Three people stand in grassy field with woman in middle looking down at yellow soccer ball (overt attention) with other player in peripheral vision (covert attention)

While focusing their eyes on a soccer ball (yellow), a player might be paying attention to a teammate (pink) in their peripheral vision. Overt attention would be on the ball, while covert attention would be on the teammate.

Photo: NEI

Minuscule involuntary eye movements, known as microsaccades, can occur even while staring at a fixed point in space. When paying attention to something in the peripheral vision (called covert attention), these microsaccades sometimes align toward the object of interest. 

New research by NEI investigators shows that while these microsaccades seem to boost or diminish the strength of the brain signals underlying attention, the eye movements are not drivers of those brain signals. 

Scientists working on the neuroscience of attention have recently become concerned that because both attention and eye movements, like microsaccades, involve the same groups of neurons in the brain, that microsaccades might be required for shifting attention.

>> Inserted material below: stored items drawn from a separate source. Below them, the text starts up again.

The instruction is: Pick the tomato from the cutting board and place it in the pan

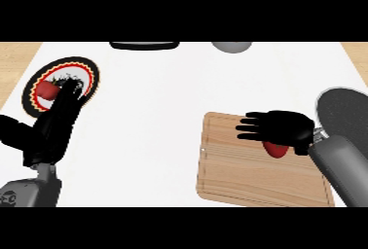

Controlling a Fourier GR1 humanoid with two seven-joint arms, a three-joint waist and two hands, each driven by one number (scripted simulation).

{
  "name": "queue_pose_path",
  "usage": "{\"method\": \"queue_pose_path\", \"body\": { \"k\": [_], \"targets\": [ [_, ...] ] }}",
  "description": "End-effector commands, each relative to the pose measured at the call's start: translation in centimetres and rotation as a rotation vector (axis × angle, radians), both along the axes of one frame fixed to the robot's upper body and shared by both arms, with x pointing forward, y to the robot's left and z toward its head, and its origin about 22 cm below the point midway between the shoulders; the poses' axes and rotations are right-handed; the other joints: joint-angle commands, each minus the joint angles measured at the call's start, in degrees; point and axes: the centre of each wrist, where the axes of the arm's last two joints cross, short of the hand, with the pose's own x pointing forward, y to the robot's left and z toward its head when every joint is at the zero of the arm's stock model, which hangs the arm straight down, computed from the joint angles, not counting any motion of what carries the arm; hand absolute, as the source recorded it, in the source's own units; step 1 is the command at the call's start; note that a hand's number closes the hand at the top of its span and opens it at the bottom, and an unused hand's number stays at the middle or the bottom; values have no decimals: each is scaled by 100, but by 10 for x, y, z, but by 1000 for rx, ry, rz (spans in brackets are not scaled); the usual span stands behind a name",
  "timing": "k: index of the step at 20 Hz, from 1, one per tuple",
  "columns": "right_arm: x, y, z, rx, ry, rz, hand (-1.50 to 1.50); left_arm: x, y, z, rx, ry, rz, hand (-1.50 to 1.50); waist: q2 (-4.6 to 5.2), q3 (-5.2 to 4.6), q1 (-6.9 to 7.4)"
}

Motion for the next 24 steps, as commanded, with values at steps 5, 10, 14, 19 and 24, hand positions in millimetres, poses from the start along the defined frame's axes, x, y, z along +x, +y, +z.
{"method": "queue_pose_path", "body": {
  "k": [5,10,14,19,24],
  "targets": [
    [11,3,-16,-43,72,32,150,14,6,4,17,-12,8,0,10,0,6],
    [0,-7,-35,16,43,130,150,5,-5,-6,8,6,18,0,5,1,-11],
    [-5,15,-39,58,67,125,150,3,8,-10,7,-23,27,0,-2,-1,-26],
    [6,8,-31,127,92,92,150,-1,8,5,4,-24,18,0,-6,0,-12],
    [-28,-28,-67,183,96,-508,150,-3,14,-7,6,8,75,0,-114,-13,-439]
  ]
}}
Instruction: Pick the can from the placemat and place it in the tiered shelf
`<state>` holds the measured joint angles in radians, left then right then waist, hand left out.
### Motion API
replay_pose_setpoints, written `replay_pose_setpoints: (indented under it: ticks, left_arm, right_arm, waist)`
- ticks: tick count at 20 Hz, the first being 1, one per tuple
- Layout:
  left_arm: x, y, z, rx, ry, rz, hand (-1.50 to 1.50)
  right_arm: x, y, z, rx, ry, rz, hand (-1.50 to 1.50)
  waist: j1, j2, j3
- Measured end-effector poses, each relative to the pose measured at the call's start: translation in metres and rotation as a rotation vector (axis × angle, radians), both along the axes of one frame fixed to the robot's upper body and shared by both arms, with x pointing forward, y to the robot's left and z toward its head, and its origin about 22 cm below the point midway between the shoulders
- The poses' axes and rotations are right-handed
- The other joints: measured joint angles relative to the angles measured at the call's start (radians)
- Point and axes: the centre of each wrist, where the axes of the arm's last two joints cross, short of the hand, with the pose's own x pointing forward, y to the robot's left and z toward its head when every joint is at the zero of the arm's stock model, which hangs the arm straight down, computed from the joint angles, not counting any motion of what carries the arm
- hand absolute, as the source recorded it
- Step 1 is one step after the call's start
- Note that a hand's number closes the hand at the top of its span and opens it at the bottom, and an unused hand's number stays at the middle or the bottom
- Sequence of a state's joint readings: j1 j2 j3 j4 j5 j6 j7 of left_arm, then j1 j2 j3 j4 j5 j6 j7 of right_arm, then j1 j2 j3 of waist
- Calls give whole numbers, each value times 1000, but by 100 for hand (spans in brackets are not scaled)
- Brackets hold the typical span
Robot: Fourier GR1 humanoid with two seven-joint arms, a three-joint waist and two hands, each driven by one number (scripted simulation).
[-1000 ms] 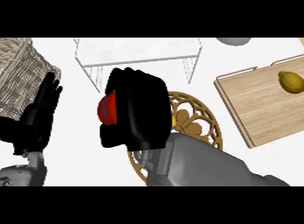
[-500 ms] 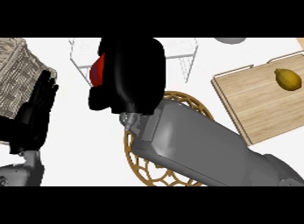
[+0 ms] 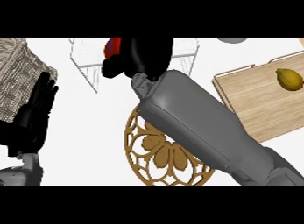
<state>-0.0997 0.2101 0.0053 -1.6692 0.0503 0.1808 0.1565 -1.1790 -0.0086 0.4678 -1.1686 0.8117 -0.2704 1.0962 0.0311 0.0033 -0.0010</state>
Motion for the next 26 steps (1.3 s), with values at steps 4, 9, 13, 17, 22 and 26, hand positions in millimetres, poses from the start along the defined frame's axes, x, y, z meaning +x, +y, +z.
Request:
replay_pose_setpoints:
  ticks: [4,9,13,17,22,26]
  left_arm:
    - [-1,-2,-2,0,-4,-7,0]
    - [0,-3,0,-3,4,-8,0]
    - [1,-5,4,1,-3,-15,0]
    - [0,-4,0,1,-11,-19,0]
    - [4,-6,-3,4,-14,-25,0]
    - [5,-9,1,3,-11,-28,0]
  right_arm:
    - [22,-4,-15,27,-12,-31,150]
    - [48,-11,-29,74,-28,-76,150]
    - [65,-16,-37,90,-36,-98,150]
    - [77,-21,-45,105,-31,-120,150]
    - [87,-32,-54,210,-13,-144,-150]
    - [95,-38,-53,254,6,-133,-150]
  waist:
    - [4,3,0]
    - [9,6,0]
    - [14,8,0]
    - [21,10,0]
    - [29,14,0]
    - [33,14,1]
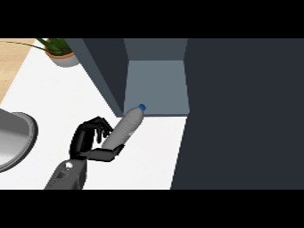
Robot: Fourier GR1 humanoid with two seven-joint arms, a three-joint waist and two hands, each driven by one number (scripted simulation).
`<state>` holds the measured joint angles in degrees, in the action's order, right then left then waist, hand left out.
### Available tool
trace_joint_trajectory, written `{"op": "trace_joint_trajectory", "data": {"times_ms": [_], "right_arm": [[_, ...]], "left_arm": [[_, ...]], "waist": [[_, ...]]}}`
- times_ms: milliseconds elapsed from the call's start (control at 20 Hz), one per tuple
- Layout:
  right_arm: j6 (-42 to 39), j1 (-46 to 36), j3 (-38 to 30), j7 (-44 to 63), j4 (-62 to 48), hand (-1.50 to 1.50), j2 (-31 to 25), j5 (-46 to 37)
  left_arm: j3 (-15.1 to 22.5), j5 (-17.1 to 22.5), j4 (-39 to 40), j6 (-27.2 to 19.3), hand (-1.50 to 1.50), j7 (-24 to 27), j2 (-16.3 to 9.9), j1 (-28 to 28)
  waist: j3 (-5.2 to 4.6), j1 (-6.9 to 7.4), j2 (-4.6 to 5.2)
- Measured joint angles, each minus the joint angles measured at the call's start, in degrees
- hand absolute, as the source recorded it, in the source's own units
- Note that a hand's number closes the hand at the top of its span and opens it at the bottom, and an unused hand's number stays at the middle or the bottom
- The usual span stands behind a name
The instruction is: Pick up the bottled water, place it into the cabinet and close the cabinet
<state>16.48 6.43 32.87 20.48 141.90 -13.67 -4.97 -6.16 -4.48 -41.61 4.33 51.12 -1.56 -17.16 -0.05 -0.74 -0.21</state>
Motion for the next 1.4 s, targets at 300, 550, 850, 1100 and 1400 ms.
{"op": "trace_joint_trajectory", "data": {"times_ms": [300,550,850,1100,1400], "right_arm": [[0.7,-0.1,0.9,-0.2,-0.1,-1.5,-0.2,-0.1],[1.3,-0.1,1.1,-0.1,0.2,-1.5,-0.7,-0.2],[2.0,0.1,1.0,-0.1,0.4,-1.5,-1.2,-0.2],[2.3,1.9,1.8,-1.6,0.7,-1.5,-2.3,-0.1],[2.0,4.3,1.4,-4.5,0.6,-1.5,-3.6,0.3]], "left_arm": [[8.4,10.4,-6.7,-4.4,1.5,-6.8,1.2,-1.5],[16.5,18.1,-14.2,-10.3,1.5,-13.8,1.4,-2.0],[22.7,22.8,-20.1,-18.2,1.5,-21.0,1.5,-5.6],[25.6,23.9,-20.7,-24.6,1.5,-25.4,1.5,-10.4],[27.6,24.9,-17.3,-30.5,1.5,-29.6,1.6,-17.5]], "waist": [[0.02,0.15,-0.05],[0.03,0.07,-0.09],[0.03,0.05,0.01],[0.04,-0.16,0.05],[0.05,-0.32,0.13]]}}
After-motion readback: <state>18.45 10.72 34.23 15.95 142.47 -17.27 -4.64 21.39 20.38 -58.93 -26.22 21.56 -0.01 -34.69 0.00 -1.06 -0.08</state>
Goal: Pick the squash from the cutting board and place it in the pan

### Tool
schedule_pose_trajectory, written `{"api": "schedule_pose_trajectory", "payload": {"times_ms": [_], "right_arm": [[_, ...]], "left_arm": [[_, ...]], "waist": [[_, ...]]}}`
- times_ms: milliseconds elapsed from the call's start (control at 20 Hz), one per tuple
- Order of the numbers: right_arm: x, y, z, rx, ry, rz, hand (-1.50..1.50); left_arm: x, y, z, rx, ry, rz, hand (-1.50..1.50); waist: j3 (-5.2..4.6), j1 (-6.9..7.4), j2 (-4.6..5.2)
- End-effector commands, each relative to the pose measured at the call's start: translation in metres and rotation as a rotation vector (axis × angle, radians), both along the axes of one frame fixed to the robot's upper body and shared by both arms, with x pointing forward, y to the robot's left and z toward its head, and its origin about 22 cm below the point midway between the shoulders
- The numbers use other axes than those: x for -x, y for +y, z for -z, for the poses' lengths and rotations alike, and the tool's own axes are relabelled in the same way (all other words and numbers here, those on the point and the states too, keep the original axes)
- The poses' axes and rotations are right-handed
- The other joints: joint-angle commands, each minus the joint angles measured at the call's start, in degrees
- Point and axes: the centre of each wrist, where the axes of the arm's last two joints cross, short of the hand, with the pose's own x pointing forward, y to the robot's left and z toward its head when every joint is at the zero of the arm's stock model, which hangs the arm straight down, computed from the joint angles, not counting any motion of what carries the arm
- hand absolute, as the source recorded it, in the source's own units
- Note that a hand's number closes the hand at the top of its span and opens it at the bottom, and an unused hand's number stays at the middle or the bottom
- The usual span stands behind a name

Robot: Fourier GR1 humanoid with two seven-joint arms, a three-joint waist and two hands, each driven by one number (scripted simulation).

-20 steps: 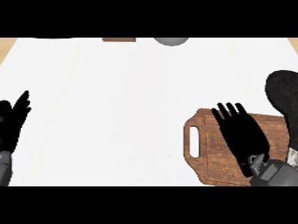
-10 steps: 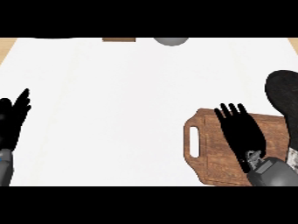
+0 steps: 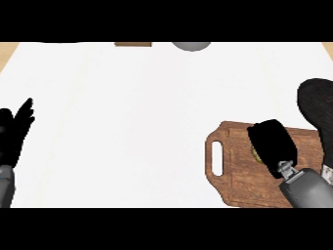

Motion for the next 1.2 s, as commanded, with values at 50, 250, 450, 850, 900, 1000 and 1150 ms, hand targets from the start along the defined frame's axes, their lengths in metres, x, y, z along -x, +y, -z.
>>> {"api": "schedule_pose_trajectory", "payload": {"times_ms": [50,250,450,850,900,1000,1150], "right_arm": [[0.000,0.001,0.005,0.012,-0.046,-0.055,1.50],[0.004,-0.070,-0.019,-0.082,-0.042,0.017,1.50],[0.013,-0.178,-0.034,-0.285,-0.024,0.232,1.50],[0.048,-0.310,-0.094,-0.608,-0.248,0.271,1.50],[0.056,-0.320,-0.098,-0.643,-0.299,0.246,1.50],[0.059,-0.335,-0.114,-0.735,-0.440,0.178,1.50],[0.080,-0.367,-0.130,-0.842,-0.503,0.101,1.50]], "left_arm": [[0.006,0.003,0.007,-0.007,0.007,-0.001,0.00],[0.017,0.006,0.012,-0.001,0.018,-0.014,0.00],[0.017,0.021,0.009,0.012,0.012,-0.091,0.00],[0.025,0.024,0.013,0.018,0.009,-0.085,0.00],[0.032,0.024,0.019,-0.004,0.029,-0.080,0.00],[0.026,0.020,0.012,0.001,0.019,-0.074,0.00],[0.011,0.016,0.001,0.000,-0.006,-0.056,0.00]], "waist": [[0.00,-0.03,-0.02],[0.03,-0.52,-0.10],[0.67,-6.21,-0.02],[0.67,-4.68,-0.13],[0.75,-4.73,-0.38],[0.80,-3.95,-0.47],[0.58,-3.02,0.11]]}}
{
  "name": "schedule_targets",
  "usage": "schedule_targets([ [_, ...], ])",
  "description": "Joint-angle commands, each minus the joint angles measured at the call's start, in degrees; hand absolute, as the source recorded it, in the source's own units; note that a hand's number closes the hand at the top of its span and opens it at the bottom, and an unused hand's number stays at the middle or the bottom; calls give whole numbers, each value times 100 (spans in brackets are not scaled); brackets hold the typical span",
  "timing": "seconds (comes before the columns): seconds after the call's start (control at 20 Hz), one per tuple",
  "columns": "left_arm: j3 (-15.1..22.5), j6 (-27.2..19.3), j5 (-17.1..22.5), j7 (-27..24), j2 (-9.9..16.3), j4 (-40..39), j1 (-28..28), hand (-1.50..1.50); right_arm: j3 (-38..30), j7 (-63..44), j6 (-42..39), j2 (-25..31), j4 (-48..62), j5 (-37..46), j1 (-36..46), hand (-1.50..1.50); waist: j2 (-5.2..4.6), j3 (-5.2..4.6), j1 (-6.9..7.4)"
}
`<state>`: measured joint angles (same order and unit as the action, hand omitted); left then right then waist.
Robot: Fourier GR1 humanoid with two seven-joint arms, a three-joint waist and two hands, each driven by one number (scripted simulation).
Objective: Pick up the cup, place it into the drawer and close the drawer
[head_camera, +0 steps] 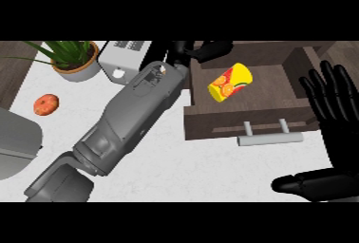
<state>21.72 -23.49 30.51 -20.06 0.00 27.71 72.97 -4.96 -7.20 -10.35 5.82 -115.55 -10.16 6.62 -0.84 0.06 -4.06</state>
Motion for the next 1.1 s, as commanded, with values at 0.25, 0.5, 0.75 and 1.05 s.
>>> schedule_targets([
  [0.25, 964, -314, 302, 149, 0, -442, 308, 150, 107, -117, 167, -84, 140, 113, 331, -150, -36, 2, -124],
  [0.5, 1256, -353, 280, 114, 0, -752, 306, -150, 81, 126, -175, -16, 89, -154, 75, -150, -68, 6, -233],
  [0.75, 1246, -403, 726, 116, 0, -395, 322, -150, 101, -22, -25, -101, 82, -203, 314, -150, -59, 3, -194],
  [1.05, 928, -98, 1258, -623, 0, -70, 225, -150, 11, -65, -244, -77, -55, -646, 25, -150, -23, 0, -84],
])
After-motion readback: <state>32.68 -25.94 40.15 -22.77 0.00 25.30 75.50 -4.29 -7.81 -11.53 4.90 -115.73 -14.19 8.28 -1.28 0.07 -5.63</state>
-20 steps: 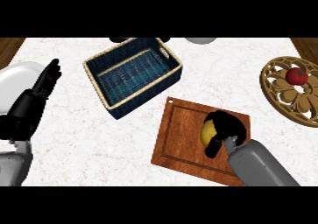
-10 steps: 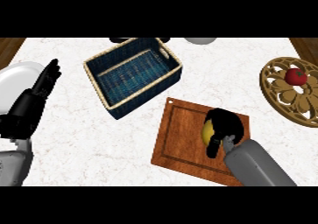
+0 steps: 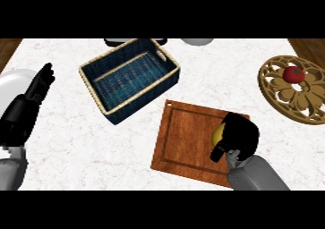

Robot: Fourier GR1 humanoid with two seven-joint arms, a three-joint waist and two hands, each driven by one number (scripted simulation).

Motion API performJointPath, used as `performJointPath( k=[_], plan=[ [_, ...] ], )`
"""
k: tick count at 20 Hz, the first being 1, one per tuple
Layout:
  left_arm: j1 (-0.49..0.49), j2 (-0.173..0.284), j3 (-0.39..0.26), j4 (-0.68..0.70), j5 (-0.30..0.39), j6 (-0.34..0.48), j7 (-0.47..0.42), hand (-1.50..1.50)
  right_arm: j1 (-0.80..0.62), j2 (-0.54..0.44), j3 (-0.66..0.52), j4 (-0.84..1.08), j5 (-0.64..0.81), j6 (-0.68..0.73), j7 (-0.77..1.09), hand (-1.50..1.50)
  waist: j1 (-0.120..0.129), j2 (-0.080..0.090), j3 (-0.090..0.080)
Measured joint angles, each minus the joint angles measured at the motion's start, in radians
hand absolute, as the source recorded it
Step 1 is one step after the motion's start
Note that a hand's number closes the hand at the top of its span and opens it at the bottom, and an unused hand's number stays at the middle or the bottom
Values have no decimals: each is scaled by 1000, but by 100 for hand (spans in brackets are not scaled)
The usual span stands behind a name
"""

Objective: Pick the lemon from the cutting board and place it in the basket

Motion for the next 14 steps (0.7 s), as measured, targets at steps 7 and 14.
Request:
performJointPath(
  k=[7, 14],
  plan=[
    [23, -4, -3, -10, -3, 0, -1, 0, -85, 49, -50, -260, 284, -55, 24, 150, -4, -7, 0],
    [-10, -10, -11, -4, 0, -11, 3, 0, -336, 154, -66, -430, 465, -29, 30, 150, 28, 5, 1]
  ],
)
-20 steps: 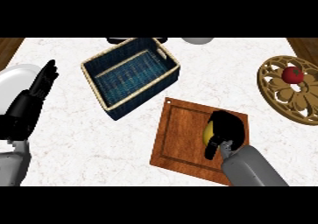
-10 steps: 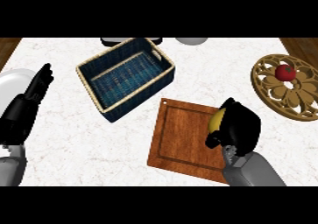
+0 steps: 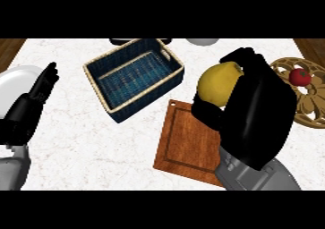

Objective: Pick the lemon from the cutting board and place it in the basket

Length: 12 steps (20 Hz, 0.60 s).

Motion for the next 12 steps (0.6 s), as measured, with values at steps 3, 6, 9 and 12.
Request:
performJointPath(
  k=[3, 6, 9, 12],
  plan=[
    [-14, -10, -10, 13, -9, 2, -4, 0, -155, 14, -27, 13, -12, 33, 6, 150, 15, 5, 0],
    [-23, -18, -23, 21, -13, -4, -12, 0, -314, 21, -84, 87, -69, 58, 1, 150, 33, 9, 0],
    [-42, -27, -33, 23, -16, -6, -9, 0, -451, 25, -142, 193, -125, 59, 0, 150, 50, 13, -1],
    [-59, -26, -34, 24, -15, -11, 1, 0, -562, 26, -196, 299, -185, 63, -1, 150, 59, 15, -1]
  ],
)
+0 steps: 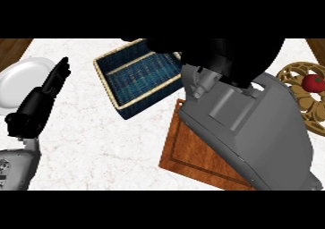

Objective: Pick the lemon from the cutting board and place it in the basket

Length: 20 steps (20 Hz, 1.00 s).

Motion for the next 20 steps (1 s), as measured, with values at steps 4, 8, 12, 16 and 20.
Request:
performJointPath(
  k=[4, 8, 12, 16, 20],
  plan=[
    [-18, -7, -10, 8, -8, 0, 4, 0, -131, 1, -73, 165, -66, -8, -5, 150, 12, 4, 0],
    [-27, -1, -6, 21, -7, -10, -7, 0, -226, 1, -138, 325, -107, -32, -11, 150, 24, 10, -1],
    [-29, -9, -18, 16, -11, -13, -11, 0, -295, 2, -194, 491, -158, -64, -23, 150, 35, 14, -1],
    [-37, -13, -15, 26, -17, -7, -19, 0, -347, 2, -236, 633, -221, -91, -26, 150, 37, 15, -1],
    [-48, -4, -4, 23, -7, -16, -10, 0, -400, 3, -271, 774, -243, -96, -18, 150, 32, 14, -1]
  ],
)
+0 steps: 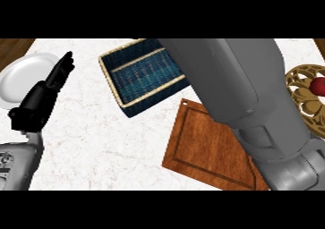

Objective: Pick the lemon from the cutting board and place it in the basket

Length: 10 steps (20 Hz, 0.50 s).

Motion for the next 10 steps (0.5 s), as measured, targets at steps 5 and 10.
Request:
performJointPath(
  k=[5, 10],
  plan=[
    [12, -8, -2, 12, -5, 3, -5, 0, -67, 0, -4, 173, -3, 30, 7, 150, -8, -2, 0],
    [16, -7, 5, 18, -6, 5, -12, 0, -145, 0, -16, 312, -36, 67, -10, -150, -16, -4, 0]
  ],
)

“This work shows that while microsaccades and attention do share some mechanisms, covert attention is not driven by eye movements,” said senior study author Dr. Richard Krauzlis of NEI.

Krauzlis’s previous research has shown that covert attention causes a modulation of certain neuronal signals in an evolutionarily ancient area of the brain called the superior colliculus, which is involved in detecting events. 

When attention is focused on a particular area–for example, the right side of one’s peripheral vision–signals in the superior colliculus relating to events that occur in that area will receive an extra boost, while signals relating to events occurring elsewhere will be depressed.

When something shows up in our peripheral vision, we quickly shift our eyes–make a large saccade toward the event to take a better look. In laboratory studies of covert attention, primates or people are directed to avoid those types of large saccades, keeping the attended event in the peripheral vision. However, involuntary microsaccades often occur anyway.

In this study, the researchers trained monkeys to hold their eyes straight ahead, while attending to their peripheral vision by flashing a ring on the “cued” side. After the cue, the monkeys would release a joystick if they detected a color change on the cued side, while ignoring any color changes on the other side. 

At the same time, researchers used high-resolution eye-tracking cameras to measure microsaccades during the trials. In essence, although the eye movement would also trigger changes to neuronal signals in the superior colliculus, attention-related signals occurred independently of the eye movement signals.

Findings from this NEI-funded study will help researchers may open new areas for research into attention disorders and behavior.